All actions of such a free one become auspicious and enriching. Krishna calls such an action Yajna, the most sublime that man can think of performing for the sake of one’s own elevation as well as for world welfare. Actions performed as yajna, Krishna says, will get dissolved in the very doer, without causing any kind of binding effects. As a result of the Knower’s activities, whatever and wherever they are, no adverse consequences can result. The fire of Self-knowledge has the unique power of burning all karmic results. His body alone is seen to be acting; but he, the Self, does not do anything. No result of any kind can await him anywhere, before or after the fall of the body. This is what Krishna wants to clarify and assure.
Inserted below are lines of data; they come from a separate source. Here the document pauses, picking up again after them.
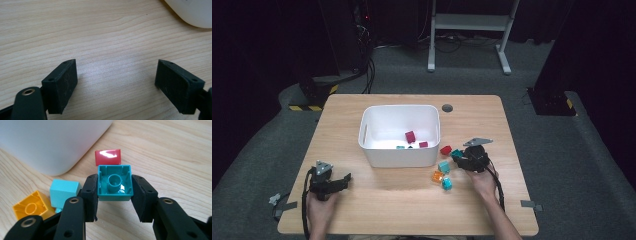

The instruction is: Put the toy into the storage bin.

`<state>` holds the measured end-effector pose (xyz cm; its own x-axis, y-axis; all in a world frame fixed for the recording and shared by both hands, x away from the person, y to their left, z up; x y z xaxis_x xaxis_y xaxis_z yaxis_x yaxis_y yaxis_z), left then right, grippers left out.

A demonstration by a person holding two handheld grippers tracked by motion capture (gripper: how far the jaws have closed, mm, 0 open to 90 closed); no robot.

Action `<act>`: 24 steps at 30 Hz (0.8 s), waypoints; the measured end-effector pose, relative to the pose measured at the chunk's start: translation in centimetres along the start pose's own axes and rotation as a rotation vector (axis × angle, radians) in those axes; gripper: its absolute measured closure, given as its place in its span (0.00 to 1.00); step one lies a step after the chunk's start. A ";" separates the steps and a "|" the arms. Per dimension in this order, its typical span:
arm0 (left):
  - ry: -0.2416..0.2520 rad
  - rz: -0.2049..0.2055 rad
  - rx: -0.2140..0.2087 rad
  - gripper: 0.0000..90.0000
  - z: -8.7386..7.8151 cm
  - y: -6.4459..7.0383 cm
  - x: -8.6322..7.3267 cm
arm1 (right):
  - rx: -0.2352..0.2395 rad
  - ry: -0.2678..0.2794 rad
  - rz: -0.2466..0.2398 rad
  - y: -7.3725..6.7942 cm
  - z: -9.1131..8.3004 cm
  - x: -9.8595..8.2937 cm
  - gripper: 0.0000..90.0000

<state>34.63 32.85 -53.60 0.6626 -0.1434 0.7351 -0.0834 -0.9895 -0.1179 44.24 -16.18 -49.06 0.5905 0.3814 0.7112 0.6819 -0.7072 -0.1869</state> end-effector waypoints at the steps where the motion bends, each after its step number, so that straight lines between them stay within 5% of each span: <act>1: 0.001 -0.002 0.000 0.20 0.0 0.0 0.0 | 0.006 0.005 0.003 0.1 -0.2 0.1 0.66; 14: 0.002 -0.002 -0.004 0.20 0.1 0.0 0.0 | 0.039 0.044 0.047 0.2 -2.0 1.6 0.66; 24: 0.001 -0.002 -0.006 0.20 0.1 0.0 0.1 | 0.044 0.043 0.016 -0.5 -3.3 2.5 0.66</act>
<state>34.79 32.84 -53.61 0.6619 -0.1410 0.7362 -0.0864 -0.9900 -0.1119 43.95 -16.84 -44.89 0.5833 0.3437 0.7360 0.6914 -0.6857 -0.2277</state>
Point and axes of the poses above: each handheld gripper's, and its own axes: z roughly forward along the jaws, x roughly out of its top, y roughly to its right, the point moved 1 cm from there along z, roughly forward along the jaws, and after that the axes turned 10 degrees about x, right-handed, at the moved point
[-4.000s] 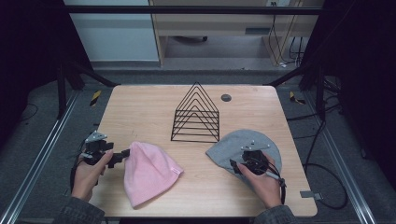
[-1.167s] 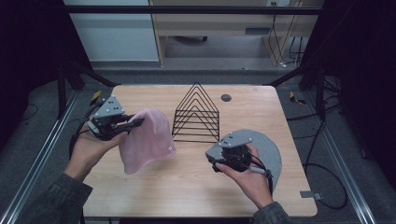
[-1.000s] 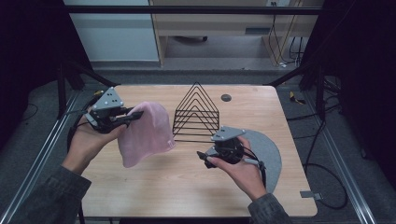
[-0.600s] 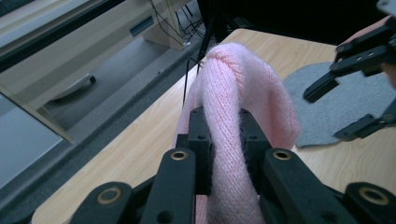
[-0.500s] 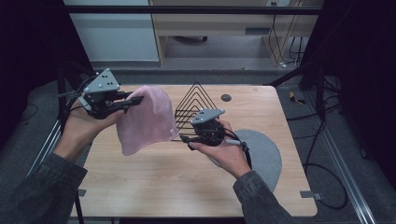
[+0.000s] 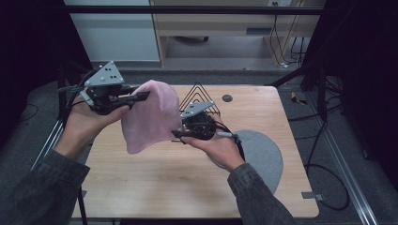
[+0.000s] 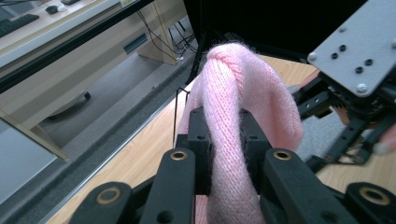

The life of a Self-knower itself becomes a full-fold Yajna, as pointed out earlier. No selfishness ever tarnishes his mind or action. He becomes synonymous with Nature and her Lord. Words like dedication, offering, resignation and the like are truly applicable to the actions of only the Self-knower.

5) The 5th verse is one of the most benedictory statements of Bhagavadgita, recited and repeated by seekers, especially ascetics and renunciates, with great fervour and piety:

ब्रह्मार्पणं ब्रह्महविर्ब्रह्माग्नौ ब्रह्मणा हुतम् ।
ब्रह्मैव तेन गन्तव्यं ब्रह्मकर्मसमाधिना ।।
(Bhagavad Gita 4.24)

Krishna describes here the vision of the Knower about everything that he does, about the world in general, and about the relationship between the two. Yajna, the holy sacrifice, is the most sublime act extolled in the Vedas. The votaries of Vedas hold Yajna to be the summum bonum of life and also as the wish-yielding tree. In the background of this religiosity and ritualistic emphasis, what this verse conveys has untold relevance and importance.

Sarvam khalvidam brahma – is the final revelation of the Vedas. All this is verily Brahman. Brahman has revealed itself in the form of this visible existence. The effect is not different from the cause. The cause alone manifests in a changed form and then it goes by the name ‘effect’. Like ornaments made of gold are but gold itself, so too is creation the Creator Himself. The Self-Knower realizes this supreme truth, and he does not slip from it for any reason.

He does not feel the need to indulge in any separate act of holiness like pooja or sacrifice. For him all are holy, everything small or big, internal or external, thought, word or action – all are expressions of the one Self. Without the Seer can there be any visible or the seen? Without the Subject, can there be any perceived object?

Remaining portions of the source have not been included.